● What you need to do: Output, exactly as written, the lines below starting at the line containing "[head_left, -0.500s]" and ending at the line containing "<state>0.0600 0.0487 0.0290". Drop the pictures and keep both end lines.

● Input data:

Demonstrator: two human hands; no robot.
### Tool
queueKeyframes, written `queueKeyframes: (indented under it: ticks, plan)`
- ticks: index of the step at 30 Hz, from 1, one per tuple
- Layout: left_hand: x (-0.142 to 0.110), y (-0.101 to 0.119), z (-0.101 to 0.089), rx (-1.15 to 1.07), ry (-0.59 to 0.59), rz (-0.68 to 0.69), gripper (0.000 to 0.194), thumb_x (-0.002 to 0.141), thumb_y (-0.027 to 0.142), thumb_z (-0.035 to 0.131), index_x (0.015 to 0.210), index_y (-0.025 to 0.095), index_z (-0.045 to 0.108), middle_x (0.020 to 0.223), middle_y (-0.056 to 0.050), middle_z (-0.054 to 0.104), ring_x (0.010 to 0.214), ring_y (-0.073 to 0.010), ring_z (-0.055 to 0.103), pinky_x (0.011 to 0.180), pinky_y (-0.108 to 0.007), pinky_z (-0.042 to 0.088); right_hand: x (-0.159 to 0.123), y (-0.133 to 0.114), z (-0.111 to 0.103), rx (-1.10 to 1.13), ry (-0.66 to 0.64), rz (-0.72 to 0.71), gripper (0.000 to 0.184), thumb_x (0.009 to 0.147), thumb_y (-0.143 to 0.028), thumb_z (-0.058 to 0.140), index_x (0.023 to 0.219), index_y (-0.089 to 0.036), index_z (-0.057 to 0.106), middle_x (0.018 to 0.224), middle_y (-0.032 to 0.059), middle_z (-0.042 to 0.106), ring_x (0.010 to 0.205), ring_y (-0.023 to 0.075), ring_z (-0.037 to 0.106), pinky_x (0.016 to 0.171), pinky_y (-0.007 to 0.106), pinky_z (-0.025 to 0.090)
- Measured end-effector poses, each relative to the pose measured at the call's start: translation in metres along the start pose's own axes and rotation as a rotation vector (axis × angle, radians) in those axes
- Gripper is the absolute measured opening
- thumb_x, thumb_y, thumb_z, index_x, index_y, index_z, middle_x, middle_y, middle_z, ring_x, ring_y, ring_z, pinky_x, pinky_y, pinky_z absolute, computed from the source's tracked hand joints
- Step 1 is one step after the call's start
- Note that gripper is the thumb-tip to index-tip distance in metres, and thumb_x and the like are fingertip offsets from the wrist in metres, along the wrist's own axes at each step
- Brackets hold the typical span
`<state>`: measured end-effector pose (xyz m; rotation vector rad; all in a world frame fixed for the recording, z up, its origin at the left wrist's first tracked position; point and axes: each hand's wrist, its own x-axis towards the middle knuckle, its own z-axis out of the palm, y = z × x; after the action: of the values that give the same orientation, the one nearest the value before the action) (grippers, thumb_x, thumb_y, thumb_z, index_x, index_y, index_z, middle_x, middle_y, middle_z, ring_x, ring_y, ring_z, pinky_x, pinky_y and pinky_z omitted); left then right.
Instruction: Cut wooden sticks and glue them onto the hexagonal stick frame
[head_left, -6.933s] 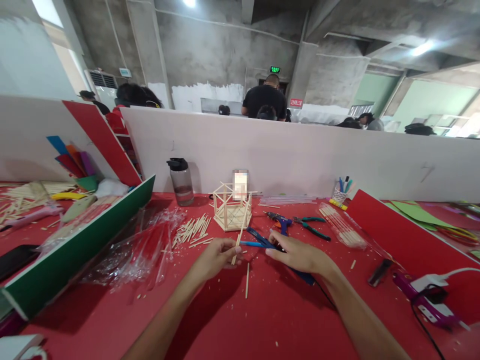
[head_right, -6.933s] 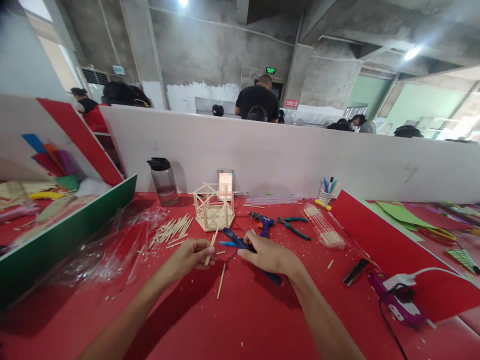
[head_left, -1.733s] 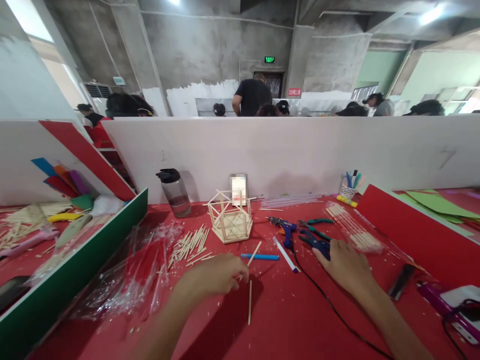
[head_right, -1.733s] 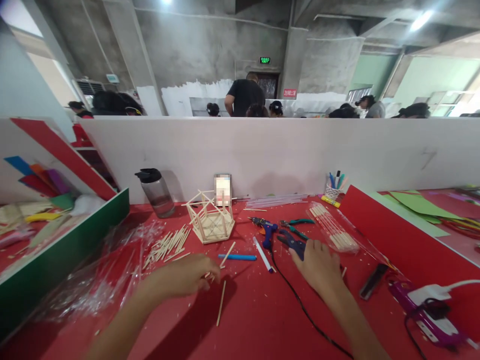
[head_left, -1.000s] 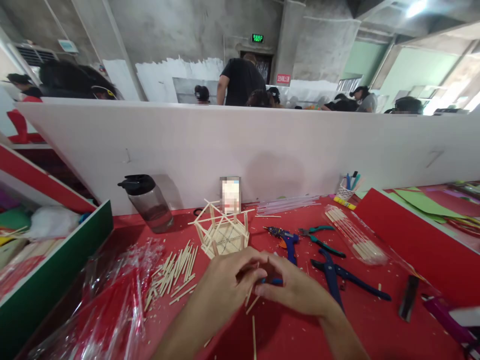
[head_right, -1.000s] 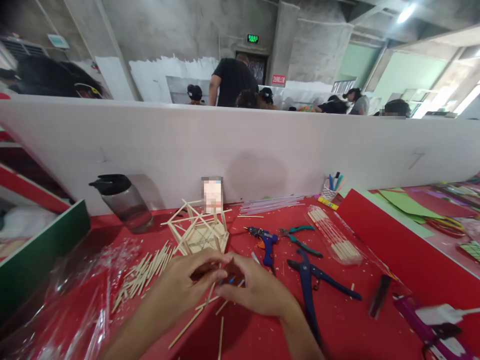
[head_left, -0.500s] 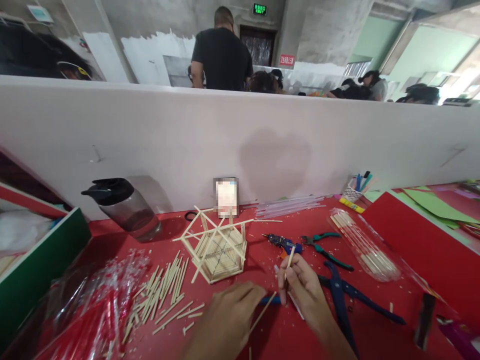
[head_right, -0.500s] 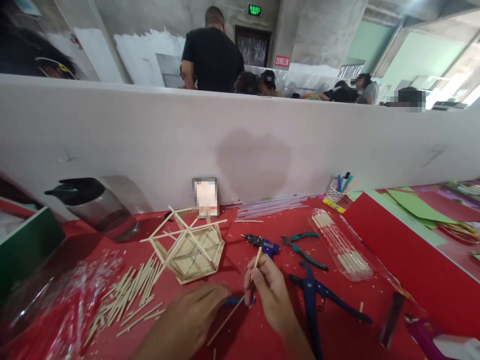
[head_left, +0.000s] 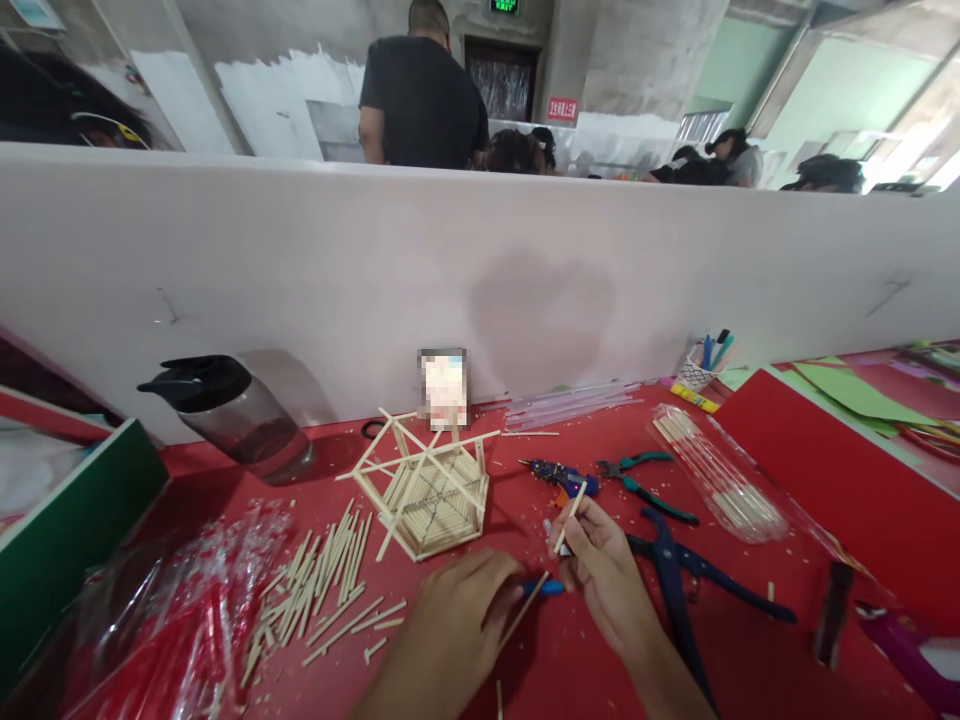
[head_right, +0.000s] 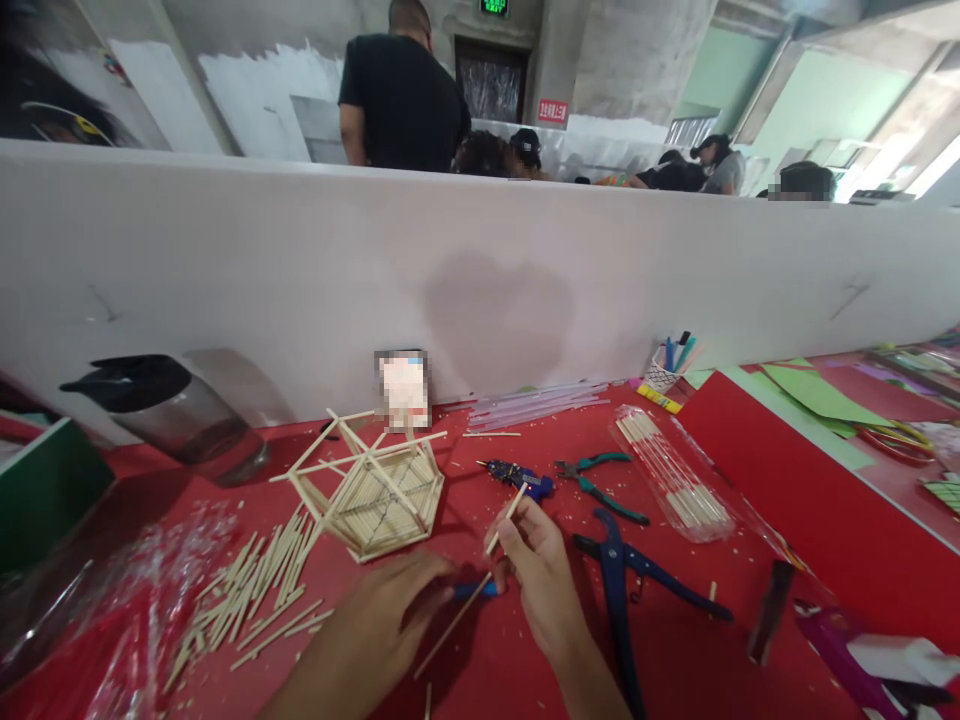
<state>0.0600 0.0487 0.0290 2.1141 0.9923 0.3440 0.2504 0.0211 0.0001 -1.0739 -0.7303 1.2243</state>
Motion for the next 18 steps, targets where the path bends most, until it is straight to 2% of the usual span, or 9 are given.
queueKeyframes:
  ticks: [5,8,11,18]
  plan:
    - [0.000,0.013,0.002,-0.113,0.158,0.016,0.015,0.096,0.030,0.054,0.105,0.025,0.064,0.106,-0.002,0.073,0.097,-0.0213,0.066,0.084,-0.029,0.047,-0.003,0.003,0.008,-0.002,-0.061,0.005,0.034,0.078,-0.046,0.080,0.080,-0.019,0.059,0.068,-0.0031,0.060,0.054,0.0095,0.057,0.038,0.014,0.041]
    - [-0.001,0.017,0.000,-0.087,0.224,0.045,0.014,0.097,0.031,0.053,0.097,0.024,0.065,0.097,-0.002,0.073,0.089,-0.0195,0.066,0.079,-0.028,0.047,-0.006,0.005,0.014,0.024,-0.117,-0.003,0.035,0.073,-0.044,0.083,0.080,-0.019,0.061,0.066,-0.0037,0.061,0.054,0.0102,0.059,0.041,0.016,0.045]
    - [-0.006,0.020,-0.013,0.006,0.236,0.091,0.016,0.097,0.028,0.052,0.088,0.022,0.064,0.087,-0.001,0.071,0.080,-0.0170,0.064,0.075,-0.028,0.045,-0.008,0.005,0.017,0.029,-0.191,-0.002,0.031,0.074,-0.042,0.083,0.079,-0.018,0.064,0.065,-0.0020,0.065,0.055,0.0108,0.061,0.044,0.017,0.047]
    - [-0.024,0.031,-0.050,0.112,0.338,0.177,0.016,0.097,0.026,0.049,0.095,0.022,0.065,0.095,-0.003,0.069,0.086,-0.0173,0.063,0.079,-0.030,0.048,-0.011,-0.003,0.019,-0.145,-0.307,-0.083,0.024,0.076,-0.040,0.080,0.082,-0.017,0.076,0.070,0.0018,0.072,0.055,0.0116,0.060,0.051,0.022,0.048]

● The completed task:
[head_left, -0.500s] 
[head_right, -0.500s] 
[head_left, +0.000s] 
[head_right, +0.000s] 
<state>0.0600 0.0487 0.0290 2.1141 0.9923 0.3440 0.2504 0.0211 0.0001 -1.0739 -0.7303 1.2243</state>

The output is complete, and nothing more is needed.